Process can be difficult, but necessary to save rose bushes

By Bev Johnson

Master Gardener

Roses are a diverse group of plants that have many options for gardens here in the frozen north. Some shrub rose cultivars are completely hardy or have very little dieback in zones 3 and 4. Remember we are in 4B but it is usually a good idea to get zone 3 plants here in the middle of the state.

You can usually just mulch around the base of shrub roses as you do with all your perennials, and they will come though the winter in good shape. However, most roses sold in Minnesota are sissies and need blankets and quilts and comforters to get through our winters. These include the tea roses, floribundas, grandifloras, miniatures, climbers and some shrub rose cultivars. They are often considered annuals here but if you are determined enough, you can overwinter them.

Start by discouraging succulent late season growth by; limiting fertilization, especially nitrogen after August 1st. Don’t prune heavily in late summer or fall and keep deadheading till freeze up.  Keep watering being careful not to let the leaves go into the night wet.

The goal of winter protection isn’t to keep the frost out but to keep it in and prevent cycles of freezing and thawing and the temps from dropping far below freezing. Do not use Styrofoam cones for this. They cause more harm than good. As the late winter sun beats on them, the temperatures can get as high as 80 degrees inside them then drop below freezing when the sun goes down. Result: one cooked, dead rose.

There are two major ways used in Minnesota to successfully protect tender roses growing in the ground. One is the Minnesota tip method and the other by mounding insulation around the plant. This article will discuss the Minnesota tip method

Albert Nelson came up with the tip method in the 1950s. He had been growing roses since 1920. He took information learned from protecting raspberries in the Northeastern states and experimented with his roses. The suggestion was to mound soil around the base of the berries and then bending down the canes and covering them with different types of mulch usually in mid to late October. This is what he came up with.

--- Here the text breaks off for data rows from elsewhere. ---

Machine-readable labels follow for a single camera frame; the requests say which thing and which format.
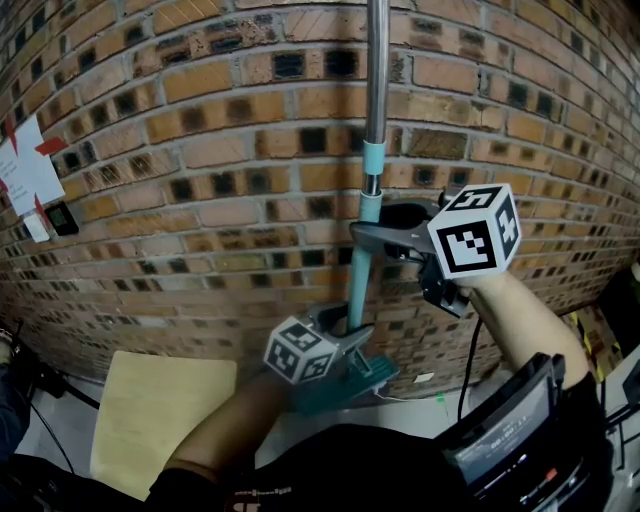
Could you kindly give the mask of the teal mop with metal pole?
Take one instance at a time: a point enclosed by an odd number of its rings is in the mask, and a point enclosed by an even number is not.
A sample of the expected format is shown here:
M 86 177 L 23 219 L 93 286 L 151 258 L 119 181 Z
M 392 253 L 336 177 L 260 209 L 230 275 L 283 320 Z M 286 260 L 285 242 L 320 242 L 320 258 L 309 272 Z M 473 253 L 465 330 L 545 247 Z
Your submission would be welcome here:
M 382 205 L 381 175 L 386 151 L 386 109 L 389 84 L 390 0 L 367 1 L 366 126 L 363 147 L 363 184 L 359 219 L 376 222 Z M 357 242 L 352 253 L 346 327 L 362 323 L 371 271 L 372 251 Z M 341 359 L 327 377 L 309 384 L 294 399 L 295 409 L 306 415 L 337 409 L 395 377 L 392 361 L 363 354 L 364 341 L 341 351 Z

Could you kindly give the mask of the light wooden table top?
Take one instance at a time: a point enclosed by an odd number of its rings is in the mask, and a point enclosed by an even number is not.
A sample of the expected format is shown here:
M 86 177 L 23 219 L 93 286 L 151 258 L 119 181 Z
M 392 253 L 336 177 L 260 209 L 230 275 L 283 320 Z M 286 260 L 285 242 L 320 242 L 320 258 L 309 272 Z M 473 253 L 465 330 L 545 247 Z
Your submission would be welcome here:
M 117 351 L 104 384 L 91 476 L 145 500 L 187 434 L 234 394 L 237 364 Z

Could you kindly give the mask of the small white paper note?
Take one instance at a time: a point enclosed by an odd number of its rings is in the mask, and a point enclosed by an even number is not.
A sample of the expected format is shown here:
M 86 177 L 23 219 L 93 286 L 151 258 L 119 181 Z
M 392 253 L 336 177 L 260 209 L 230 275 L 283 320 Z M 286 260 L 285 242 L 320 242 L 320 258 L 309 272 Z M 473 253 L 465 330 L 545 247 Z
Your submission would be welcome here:
M 23 218 L 25 227 L 27 228 L 31 239 L 35 243 L 46 242 L 50 240 L 49 231 L 39 213 L 32 213 Z

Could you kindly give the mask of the person's black shirt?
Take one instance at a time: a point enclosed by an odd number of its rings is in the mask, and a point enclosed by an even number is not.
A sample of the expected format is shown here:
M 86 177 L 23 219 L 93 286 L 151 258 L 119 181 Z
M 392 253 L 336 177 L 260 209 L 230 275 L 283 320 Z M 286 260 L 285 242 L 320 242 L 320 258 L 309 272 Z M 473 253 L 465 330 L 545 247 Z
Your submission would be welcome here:
M 429 438 L 334 425 L 244 474 L 166 469 L 143 512 L 516 512 L 474 502 Z

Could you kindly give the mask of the person's left forearm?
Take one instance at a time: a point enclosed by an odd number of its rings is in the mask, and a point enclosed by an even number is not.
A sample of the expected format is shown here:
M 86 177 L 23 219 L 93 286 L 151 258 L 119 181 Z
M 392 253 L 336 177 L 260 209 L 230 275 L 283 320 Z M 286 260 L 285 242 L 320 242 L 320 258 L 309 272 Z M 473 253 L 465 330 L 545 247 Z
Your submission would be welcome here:
M 218 483 L 251 459 L 289 405 L 291 386 L 262 372 L 203 419 L 176 447 L 164 468 Z

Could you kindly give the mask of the black metal stand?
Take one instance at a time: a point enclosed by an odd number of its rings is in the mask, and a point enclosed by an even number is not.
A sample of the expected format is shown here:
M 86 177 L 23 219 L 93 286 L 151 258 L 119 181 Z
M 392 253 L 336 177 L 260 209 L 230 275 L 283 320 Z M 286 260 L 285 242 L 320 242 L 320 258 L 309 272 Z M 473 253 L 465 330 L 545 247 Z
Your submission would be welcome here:
M 608 434 L 618 433 L 620 440 L 620 465 L 617 470 L 625 469 L 626 445 L 640 439 L 640 430 L 629 438 L 624 437 L 623 423 L 640 414 L 640 360 L 632 368 L 622 384 L 627 403 L 617 411 L 608 415 L 605 426 Z

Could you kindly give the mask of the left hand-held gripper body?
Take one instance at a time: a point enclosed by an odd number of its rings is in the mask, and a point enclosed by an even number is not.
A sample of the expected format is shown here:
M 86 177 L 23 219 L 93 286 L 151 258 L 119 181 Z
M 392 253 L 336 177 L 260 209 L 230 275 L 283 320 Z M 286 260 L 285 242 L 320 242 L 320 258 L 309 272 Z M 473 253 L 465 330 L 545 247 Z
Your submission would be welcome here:
M 271 332 L 263 362 L 291 385 L 321 379 L 338 362 L 334 335 L 289 317 Z

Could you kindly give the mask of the cardboard box with striped tape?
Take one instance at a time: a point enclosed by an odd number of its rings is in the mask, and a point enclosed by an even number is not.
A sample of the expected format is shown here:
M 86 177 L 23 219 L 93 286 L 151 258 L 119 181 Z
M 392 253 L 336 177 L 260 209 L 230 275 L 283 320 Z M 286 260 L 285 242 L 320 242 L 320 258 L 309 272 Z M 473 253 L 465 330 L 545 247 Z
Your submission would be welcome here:
M 624 356 L 601 309 L 597 304 L 590 304 L 562 318 L 578 336 L 596 382 L 602 383 L 622 363 Z

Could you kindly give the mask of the black monitor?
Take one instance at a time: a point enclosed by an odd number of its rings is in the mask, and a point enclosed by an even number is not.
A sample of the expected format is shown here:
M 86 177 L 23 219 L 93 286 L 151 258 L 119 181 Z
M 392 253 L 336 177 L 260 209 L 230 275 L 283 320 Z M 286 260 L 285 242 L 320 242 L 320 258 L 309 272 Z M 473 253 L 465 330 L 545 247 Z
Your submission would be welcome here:
M 624 356 L 640 344 L 640 281 L 632 268 L 612 277 L 597 299 Z

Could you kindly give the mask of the small black display device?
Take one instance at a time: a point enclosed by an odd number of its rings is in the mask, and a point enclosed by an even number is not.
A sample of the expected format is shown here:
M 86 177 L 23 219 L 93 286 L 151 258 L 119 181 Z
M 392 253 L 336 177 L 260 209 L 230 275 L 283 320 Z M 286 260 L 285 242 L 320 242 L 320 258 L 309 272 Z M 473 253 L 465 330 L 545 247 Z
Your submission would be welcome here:
M 80 231 L 78 223 L 64 201 L 59 201 L 44 209 L 46 218 L 58 237 L 77 235 Z

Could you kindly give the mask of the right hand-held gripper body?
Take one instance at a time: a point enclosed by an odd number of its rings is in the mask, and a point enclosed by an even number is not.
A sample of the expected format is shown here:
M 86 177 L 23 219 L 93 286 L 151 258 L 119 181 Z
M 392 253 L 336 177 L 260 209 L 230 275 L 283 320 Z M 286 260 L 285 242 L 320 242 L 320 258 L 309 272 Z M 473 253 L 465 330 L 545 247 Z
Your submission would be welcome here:
M 426 218 L 409 230 L 408 253 L 421 258 L 426 302 L 459 318 L 467 308 L 458 281 L 507 270 L 521 243 L 508 184 L 467 185 L 424 203 Z

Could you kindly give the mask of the person's right forearm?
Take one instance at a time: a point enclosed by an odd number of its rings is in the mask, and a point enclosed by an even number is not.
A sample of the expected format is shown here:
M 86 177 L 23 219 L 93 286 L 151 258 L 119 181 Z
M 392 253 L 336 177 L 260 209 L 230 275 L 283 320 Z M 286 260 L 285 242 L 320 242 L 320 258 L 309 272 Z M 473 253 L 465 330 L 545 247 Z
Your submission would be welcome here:
M 564 357 L 565 389 L 589 373 L 587 357 L 576 335 L 511 273 L 465 277 L 456 283 L 513 369 L 520 369 L 535 354 L 543 353 Z

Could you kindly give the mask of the black waist-worn screen device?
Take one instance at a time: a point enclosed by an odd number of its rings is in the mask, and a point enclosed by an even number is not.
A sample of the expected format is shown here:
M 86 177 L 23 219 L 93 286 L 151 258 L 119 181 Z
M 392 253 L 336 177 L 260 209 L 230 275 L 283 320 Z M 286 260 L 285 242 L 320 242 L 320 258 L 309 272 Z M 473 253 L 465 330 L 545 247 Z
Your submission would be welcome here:
M 478 501 L 494 497 L 529 464 L 529 446 L 556 413 L 565 361 L 537 353 L 495 393 L 436 438 L 448 464 Z

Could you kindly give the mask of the white paper sheet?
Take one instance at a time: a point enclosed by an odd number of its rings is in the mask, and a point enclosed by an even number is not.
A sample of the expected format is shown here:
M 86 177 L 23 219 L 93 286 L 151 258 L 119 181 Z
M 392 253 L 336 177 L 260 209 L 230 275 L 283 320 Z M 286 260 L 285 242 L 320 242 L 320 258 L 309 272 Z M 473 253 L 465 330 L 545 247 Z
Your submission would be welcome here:
M 9 202 L 17 216 L 22 216 L 40 204 L 64 196 L 52 161 L 37 147 L 44 143 L 37 117 L 32 115 L 0 145 L 0 182 L 5 185 Z

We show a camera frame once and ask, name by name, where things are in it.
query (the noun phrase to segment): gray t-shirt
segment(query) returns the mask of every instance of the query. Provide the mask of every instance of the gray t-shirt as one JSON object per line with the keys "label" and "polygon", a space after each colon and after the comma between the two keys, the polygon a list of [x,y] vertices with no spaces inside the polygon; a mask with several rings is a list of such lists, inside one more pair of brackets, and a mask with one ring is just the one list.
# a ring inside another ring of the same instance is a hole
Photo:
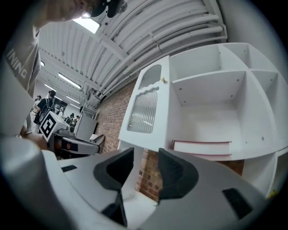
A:
{"label": "gray t-shirt", "polygon": [[38,51],[39,33],[33,26],[35,9],[29,11],[6,46],[2,62],[5,74],[13,75],[33,97],[37,75],[41,69]]}

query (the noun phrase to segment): brick wall
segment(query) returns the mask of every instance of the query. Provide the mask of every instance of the brick wall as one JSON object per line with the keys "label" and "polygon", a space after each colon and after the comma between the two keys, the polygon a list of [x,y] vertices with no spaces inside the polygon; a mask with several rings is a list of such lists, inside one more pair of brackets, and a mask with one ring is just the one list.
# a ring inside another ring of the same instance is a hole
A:
{"label": "brick wall", "polygon": [[[100,109],[100,115],[95,134],[105,135],[105,141],[100,146],[101,154],[118,148],[119,132],[134,86],[135,81],[129,83],[98,107],[98,109]],[[239,175],[242,174],[243,160],[220,163],[228,166]],[[162,178],[157,165],[158,154],[144,150],[139,178],[135,185],[137,191],[140,191],[155,201],[158,201],[158,193],[162,189]]]}

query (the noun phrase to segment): white corrugated ceiling
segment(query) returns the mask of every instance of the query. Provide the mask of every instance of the white corrugated ceiling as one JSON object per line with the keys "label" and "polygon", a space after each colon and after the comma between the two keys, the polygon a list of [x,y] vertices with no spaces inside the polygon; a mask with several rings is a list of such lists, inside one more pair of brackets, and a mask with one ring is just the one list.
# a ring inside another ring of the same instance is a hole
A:
{"label": "white corrugated ceiling", "polygon": [[[96,22],[96,34],[75,23],[50,23],[40,33],[40,56],[45,63],[39,78],[66,96],[97,106],[137,77],[155,60],[200,45],[223,42],[221,16],[211,0],[126,0],[125,12]],[[81,90],[58,77],[62,73]]]}

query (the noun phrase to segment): black shirt
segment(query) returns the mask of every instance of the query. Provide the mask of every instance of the black shirt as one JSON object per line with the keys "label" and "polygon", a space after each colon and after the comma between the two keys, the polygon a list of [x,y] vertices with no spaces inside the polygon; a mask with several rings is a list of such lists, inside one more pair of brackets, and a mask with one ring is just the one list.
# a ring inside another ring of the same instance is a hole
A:
{"label": "black shirt", "polygon": [[44,98],[41,102],[39,102],[39,104],[37,105],[40,108],[40,111],[36,114],[35,119],[34,119],[34,123],[35,124],[40,124],[40,114],[45,112],[47,109],[52,108],[53,107],[53,99],[47,99]]}

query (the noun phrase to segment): ceiling light
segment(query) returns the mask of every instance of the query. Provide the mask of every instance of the ceiling light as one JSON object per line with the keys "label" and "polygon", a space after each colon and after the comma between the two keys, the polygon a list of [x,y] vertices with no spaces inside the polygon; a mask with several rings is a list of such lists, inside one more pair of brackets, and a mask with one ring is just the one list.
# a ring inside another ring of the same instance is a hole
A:
{"label": "ceiling light", "polygon": [[57,96],[55,96],[58,100],[61,100],[61,101],[63,101],[61,98],[59,98],[59,97],[57,97]]}
{"label": "ceiling light", "polygon": [[87,30],[91,31],[93,34],[95,34],[98,28],[100,27],[100,24],[98,24],[97,22],[93,21],[90,18],[89,19],[78,18],[78,19],[74,19],[73,21],[85,27]]}
{"label": "ceiling light", "polygon": [[70,103],[70,105],[72,105],[72,106],[74,106],[74,107],[76,107],[76,108],[80,109],[79,107],[77,107],[77,106],[75,106],[75,105],[73,105],[73,104],[71,104],[71,103]]}
{"label": "ceiling light", "polygon": [[46,85],[46,84],[44,84],[46,87],[48,87],[48,88],[50,88],[50,89],[52,89],[52,90],[54,90],[55,92],[56,92],[56,90],[55,89],[53,89],[52,87],[50,87],[50,86],[48,86],[48,85]]}
{"label": "ceiling light", "polygon": [[76,102],[76,103],[78,103],[78,104],[80,104],[80,102],[78,102],[78,101],[75,101],[74,99],[72,99],[71,97],[68,97],[68,96],[66,96],[67,98],[69,98],[70,100],[72,100],[72,101],[74,101],[74,102]]}
{"label": "ceiling light", "polygon": [[74,85],[76,88],[80,88],[81,86],[76,84],[75,82],[71,81],[70,79],[68,79],[67,77],[65,77],[63,74],[58,73],[58,76],[61,77],[62,79],[64,79],[65,81],[69,82],[71,85]]}

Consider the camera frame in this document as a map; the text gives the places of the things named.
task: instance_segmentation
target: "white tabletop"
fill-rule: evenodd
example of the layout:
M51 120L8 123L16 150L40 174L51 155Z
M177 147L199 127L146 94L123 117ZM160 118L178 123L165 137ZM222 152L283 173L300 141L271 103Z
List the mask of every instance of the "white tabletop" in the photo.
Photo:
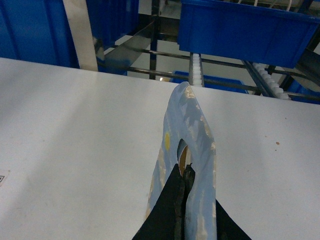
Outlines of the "white tabletop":
M131 239L175 86L0 58L0 238ZM224 209L253 240L318 240L320 106L193 90Z

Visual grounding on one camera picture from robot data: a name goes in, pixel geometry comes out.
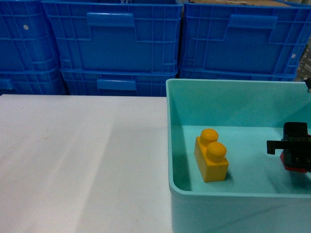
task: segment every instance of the teal plastic bin
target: teal plastic bin
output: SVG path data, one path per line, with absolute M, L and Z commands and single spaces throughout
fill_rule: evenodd
M 310 231 L 311 175 L 284 169 L 287 121 L 311 126 L 304 83 L 167 81 L 169 185 L 174 233 L 302 233 Z M 227 148 L 225 181 L 204 183 L 195 138 L 213 128 Z

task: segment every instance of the cardboard
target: cardboard
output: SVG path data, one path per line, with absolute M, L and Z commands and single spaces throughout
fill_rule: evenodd
M 189 0 L 190 3 L 199 4 L 225 4 L 225 5 L 246 5 L 246 6 L 285 6 L 290 7 L 281 2 L 272 0 Z

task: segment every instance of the blue plastic crate
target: blue plastic crate
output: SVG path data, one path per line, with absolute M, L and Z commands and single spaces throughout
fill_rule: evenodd
M 254 81 L 285 81 L 291 82 L 296 78 L 292 75 L 250 74 L 242 72 L 226 72 L 214 70 L 180 69 L 181 79 L 220 79 L 220 80 L 254 80 Z
M 177 0 L 42 3 L 57 39 L 62 68 L 177 71 L 182 9 Z
M 71 95 L 166 96 L 165 82 L 176 74 L 61 70 Z
M 0 71 L 0 94 L 64 95 L 59 68 L 49 71 Z
M 48 71 L 59 66 L 55 36 L 39 0 L 0 0 L 0 70 Z
M 186 3 L 179 66 L 295 74 L 311 34 L 311 8 Z

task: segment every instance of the red part
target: red part
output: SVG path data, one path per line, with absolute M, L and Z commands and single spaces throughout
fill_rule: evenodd
M 285 167 L 286 170 L 288 171 L 297 171 L 297 172 L 302 172 L 302 173 L 307 173 L 307 171 L 303 168 L 293 168 L 293 167 L 288 167 L 284 164 L 284 154 L 282 153 L 280 156 L 283 166 Z

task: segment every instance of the crate handle
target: crate handle
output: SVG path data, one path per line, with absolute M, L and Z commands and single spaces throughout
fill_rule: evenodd
M 135 80 L 107 80 L 98 79 L 97 89 L 119 90 L 119 91 L 137 91 Z
M 93 13 L 86 14 L 88 26 L 100 27 L 134 27 L 134 15 L 132 13 L 109 14 Z
M 0 89 L 14 90 L 14 84 L 11 79 L 0 79 Z
M 231 28 L 276 28 L 276 16 L 230 15 L 228 26 Z

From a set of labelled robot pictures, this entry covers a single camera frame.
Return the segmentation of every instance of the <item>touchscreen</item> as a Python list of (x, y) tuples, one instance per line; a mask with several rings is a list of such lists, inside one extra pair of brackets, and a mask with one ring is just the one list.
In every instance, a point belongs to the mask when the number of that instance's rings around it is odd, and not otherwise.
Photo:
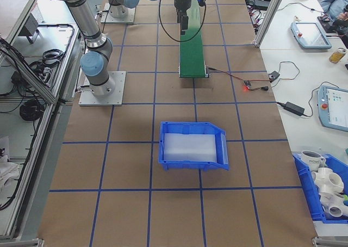
[(348, 92), (326, 89), (329, 108), (329, 123), (348, 127)]

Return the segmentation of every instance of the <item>white foam block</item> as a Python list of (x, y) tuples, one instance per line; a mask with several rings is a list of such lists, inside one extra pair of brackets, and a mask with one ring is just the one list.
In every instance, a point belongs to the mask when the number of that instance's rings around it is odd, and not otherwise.
[(164, 161), (215, 162), (213, 134), (164, 134)]

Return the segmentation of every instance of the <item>white mug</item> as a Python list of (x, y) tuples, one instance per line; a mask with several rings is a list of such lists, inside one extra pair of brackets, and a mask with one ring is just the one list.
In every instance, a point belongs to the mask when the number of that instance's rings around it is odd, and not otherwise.
[(301, 160), (309, 166), (309, 170), (317, 172), (319, 167), (324, 167), (326, 159), (320, 154), (312, 151), (302, 151)]

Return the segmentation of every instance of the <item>white desk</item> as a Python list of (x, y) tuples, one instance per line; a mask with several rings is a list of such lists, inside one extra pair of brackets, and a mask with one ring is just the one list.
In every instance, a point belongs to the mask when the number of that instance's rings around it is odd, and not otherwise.
[[(322, 10), (317, 0), (282, 0), (279, 9), (288, 3), (301, 2), (304, 5)], [(292, 32), (290, 24), (297, 16), (302, 22), (317, 22), (317, 11), (310, 11), (299, 4), (292, 4), (284, 10), (278, 11), (272, 20), (271, 26), (262, 42), (260, 49), (268, 73), (278, 71), (280, 61), (292, 61), (301, 70), (293, 81), (281, 80), (273, 88), (274, 96), (279, 102), (292, 102), (305, 108), (304, 113), (310, 114), (308, 100), (314, 88), (322, 82), (328, 81), (340, 88), (348, 89), (348, 64), (345, 56), (339, 63), (332, 64), (328, 57), (338, 47), (344, 47), (339, 38), (329, 38), (332, 48), (326, 51), (305, 51), (300, 48)], [(292, 64), (282, 64), (281, 78), (292, 78), (297, 69)], [(313, 116), (311, 118), (299, 117), (279, 107), (279, 112), (284, 124), (289, 145), (292, 151), (313, 150), (319, 153), (330, 153), (348, 162), (345, 149), (348, 148), (348, 133), (323, 127), (318, 118), (318, 99), (314, 92), (311, 105)], [(348, 236), (348, 225), (323, 224), (314, 222), (318, 236)]]

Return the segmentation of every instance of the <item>mounting plate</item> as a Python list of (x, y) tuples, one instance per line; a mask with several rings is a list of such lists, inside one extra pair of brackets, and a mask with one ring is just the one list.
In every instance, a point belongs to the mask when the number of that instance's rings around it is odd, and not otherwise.
[[(90, 89), (84, 89), (81, 91), (81, 97), (79, 101), (80, 106), (120, 106), (122, 105), (123, 91), (125, 89), (126, 72), (125, 71), (110, 71), (110, 77), (112, 77), (116, 83), (115, 90), (108, 96), (95, 96)], [(86, 78), (84, 85), (89, 85), (89, 81)]]
[[(104, 11), (108, 11), (110, 7), (109, 3), (105, 3)], [(134, 18), (135, 18), (135, 10), (134, 9), (128, 9), (128, 15), (123, 18), (115, 18), (112, 17), (110, 14), (107, 16), (107, 12), (103, 12), (101, 24), (133, 24)]]

Spray the roses with fungicide and water the soil a day or so before tipping. Tie the canes together from the bottom up to reduce the size. Use synthetic string or twine that won’t degrade in wet soil. Now dig a trench as long as the plant is tall, about a foot deep or more depending on the size of the rose. Loosen the root mass of the rose on the opposite side of the plant. Carefully tip the rose into the trench. You may have to loosen the root system with a garden fork to accomplish this. Next, pressing the rose into the trench, backfill and mound soil over the canes being sure to cover all of the rose. Top with a couple of feet of mulch. It’s a good idea to mark each end of the trench so you don’t inadvertently start digging in the middle of the plant in the spring since you should have mulched all the flowerbeds with 2 feet of mulch for the winter.

In early or mid-April, depending on the spring, remove all the mulch and carefully pull your rose upright and replant the disturbed roots. Water well, then protect the canes from drying out in the spring winds by wrapping with wet burlap or anti-transpirant sprays to conserve moisture as the plant reestablishes itself.